Board and batten fences are added improvements to any yards or patios where privacy is required. A board batten fence is a simple line of vertical wood panels between posts to make for an effective and attractive privacy barrier around any area. It encloses yards primarily or patios. This fence is mainly left natural and sometimes it is stained. Board and batten fences come in various styles, but the most common one is the vertical infill lumber that is laid out as stockade. Other great designs for this type of fence include the board on board, and the board and batten and slat patterns. The best design for a board and batten fence is the board on board fence design which has infill lumber nailed onto each of the sides of the fence, and has a gap between each of the pieces. This style of fence is the best as it provides the privacy one is looking for, while allowing air to flow through it as well. The board and batten fence is an attractive boundary wall that gives privacy, security, and also, windbreak, to your gardens and homes.
Although it is a time-consuming project, building a board and batten fence as a DIY project can save you a lot of money and it can add more beauty with privacy around your home.
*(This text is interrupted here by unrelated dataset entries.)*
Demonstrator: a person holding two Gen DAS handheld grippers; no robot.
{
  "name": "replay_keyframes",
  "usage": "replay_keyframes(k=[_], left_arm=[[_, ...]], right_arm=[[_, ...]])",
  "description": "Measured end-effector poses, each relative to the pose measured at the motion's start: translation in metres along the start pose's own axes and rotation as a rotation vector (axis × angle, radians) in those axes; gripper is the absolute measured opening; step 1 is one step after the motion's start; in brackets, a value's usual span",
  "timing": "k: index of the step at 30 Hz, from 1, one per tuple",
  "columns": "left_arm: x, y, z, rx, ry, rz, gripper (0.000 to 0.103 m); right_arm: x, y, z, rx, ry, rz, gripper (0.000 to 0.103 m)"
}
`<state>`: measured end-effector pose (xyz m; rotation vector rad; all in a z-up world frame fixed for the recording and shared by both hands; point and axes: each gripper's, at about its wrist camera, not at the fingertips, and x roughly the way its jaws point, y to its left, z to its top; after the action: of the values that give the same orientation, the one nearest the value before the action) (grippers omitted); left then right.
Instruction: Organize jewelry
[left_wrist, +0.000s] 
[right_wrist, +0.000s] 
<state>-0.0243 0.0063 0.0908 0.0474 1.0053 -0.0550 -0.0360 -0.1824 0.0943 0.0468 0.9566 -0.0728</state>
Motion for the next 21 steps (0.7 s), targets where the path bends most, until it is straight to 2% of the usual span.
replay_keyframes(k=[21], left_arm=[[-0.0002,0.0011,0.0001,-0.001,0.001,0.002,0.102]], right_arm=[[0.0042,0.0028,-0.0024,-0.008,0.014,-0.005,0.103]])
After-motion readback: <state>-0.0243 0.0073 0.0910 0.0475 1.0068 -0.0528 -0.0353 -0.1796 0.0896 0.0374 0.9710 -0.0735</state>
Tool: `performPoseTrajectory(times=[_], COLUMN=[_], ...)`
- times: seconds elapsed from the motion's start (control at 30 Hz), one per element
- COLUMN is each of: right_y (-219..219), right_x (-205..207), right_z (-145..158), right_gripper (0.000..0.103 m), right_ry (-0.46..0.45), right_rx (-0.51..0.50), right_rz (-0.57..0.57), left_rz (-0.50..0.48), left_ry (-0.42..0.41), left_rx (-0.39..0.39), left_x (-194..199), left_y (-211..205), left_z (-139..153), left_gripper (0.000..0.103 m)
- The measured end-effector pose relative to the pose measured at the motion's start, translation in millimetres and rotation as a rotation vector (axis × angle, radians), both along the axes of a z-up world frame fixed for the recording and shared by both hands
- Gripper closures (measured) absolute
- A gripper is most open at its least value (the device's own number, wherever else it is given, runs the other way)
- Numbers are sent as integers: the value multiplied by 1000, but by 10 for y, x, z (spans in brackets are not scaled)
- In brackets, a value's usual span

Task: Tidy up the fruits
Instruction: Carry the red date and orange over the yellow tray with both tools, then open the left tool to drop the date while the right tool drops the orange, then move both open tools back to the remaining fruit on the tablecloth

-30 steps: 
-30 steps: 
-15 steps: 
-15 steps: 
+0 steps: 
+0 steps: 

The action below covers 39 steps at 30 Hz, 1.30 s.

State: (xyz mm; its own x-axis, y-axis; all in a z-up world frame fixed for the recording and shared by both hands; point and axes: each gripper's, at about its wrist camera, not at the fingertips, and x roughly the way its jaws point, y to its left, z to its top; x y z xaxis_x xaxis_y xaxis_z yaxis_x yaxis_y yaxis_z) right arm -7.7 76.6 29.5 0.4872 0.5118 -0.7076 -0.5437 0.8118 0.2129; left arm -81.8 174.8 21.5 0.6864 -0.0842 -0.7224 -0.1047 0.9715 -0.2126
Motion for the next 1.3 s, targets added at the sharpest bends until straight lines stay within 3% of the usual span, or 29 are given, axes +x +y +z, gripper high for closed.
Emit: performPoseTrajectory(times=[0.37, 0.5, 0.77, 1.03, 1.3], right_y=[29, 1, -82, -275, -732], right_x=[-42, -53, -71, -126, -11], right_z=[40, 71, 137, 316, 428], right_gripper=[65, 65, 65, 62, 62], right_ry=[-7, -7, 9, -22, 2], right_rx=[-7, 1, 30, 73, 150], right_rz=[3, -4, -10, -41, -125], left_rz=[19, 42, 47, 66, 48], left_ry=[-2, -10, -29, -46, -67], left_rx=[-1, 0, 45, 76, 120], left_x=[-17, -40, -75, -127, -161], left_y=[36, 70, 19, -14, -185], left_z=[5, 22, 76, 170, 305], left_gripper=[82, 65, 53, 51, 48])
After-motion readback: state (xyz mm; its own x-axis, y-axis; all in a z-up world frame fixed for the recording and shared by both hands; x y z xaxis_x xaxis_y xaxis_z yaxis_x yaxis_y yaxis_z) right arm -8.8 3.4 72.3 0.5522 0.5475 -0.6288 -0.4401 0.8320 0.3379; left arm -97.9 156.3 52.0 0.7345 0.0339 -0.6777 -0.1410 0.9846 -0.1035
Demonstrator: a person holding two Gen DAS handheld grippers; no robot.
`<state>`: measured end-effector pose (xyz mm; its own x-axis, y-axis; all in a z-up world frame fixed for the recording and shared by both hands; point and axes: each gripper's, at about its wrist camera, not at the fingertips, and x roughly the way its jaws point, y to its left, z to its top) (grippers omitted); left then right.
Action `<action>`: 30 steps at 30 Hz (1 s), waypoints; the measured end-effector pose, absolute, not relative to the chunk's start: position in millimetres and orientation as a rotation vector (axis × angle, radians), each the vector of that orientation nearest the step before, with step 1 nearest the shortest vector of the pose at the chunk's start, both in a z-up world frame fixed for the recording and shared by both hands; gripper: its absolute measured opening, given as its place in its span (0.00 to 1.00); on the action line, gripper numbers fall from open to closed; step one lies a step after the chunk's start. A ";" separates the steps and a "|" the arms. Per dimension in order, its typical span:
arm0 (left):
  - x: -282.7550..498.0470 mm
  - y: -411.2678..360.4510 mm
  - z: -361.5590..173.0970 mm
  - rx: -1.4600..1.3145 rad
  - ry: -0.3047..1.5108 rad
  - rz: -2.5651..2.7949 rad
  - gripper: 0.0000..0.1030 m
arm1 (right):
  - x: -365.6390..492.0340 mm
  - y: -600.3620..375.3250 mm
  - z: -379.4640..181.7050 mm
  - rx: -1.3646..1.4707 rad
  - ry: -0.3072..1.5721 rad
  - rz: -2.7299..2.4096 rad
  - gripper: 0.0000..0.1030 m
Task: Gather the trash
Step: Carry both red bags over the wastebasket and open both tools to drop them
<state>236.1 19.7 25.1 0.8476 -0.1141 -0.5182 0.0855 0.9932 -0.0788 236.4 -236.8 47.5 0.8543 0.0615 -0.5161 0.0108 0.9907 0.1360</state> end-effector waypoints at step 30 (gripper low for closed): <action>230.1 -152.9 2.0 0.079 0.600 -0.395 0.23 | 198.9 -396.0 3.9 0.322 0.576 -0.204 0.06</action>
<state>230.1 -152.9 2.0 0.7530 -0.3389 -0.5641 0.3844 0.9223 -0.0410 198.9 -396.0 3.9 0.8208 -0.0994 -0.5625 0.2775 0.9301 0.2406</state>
You will need a few simple craftsmanship skills, careful planning, a layout, and force to dig holes for the fencing poles.
Things you will need
- Carpenter’s level
- Post hole digger
- End posts
- Fence sections
- Galvanized nails
- Post hole digger
- Fence posts
- Determine the area where the fence will stand.
- Mark the spots where the fence posts will stand, keeping it to at least 5 to 8 feet apart. With a string, mark the location of the fence posts.
- With the post hold digger, dig 24-inch deep holes. The diameter of the post hole should be kept three times that of the diameter of the post. Now fill 6-inches of gravel in the bottom of this hole.
- Begin by setting the end and the corner posts in the holes. Fill the hole then with the concrete to set them strongly. Fill the hole halfway and temp the concrete with the shovel then to remove air pockets. Now pour the remaining concrete to fill the hole.
- Check with the carpenter’s level if the posts are correctly aligned after 20 minutes. This time is given to let the posts settle in the earth.
- Pull open a string between the end posts and with it as a guide, place the other fence posts neatly. Adjust the height with removing or adding gravel to the holes. When the posts are the same height, use a carpenter’s level to check if they are straight. Fill the holes with concrete
- When the posts settle into the ground, let the fence get affixed for 48 hours. You will then nail on the stringers and sections onto the posts. Attach the fence sections to the stringers and the posts.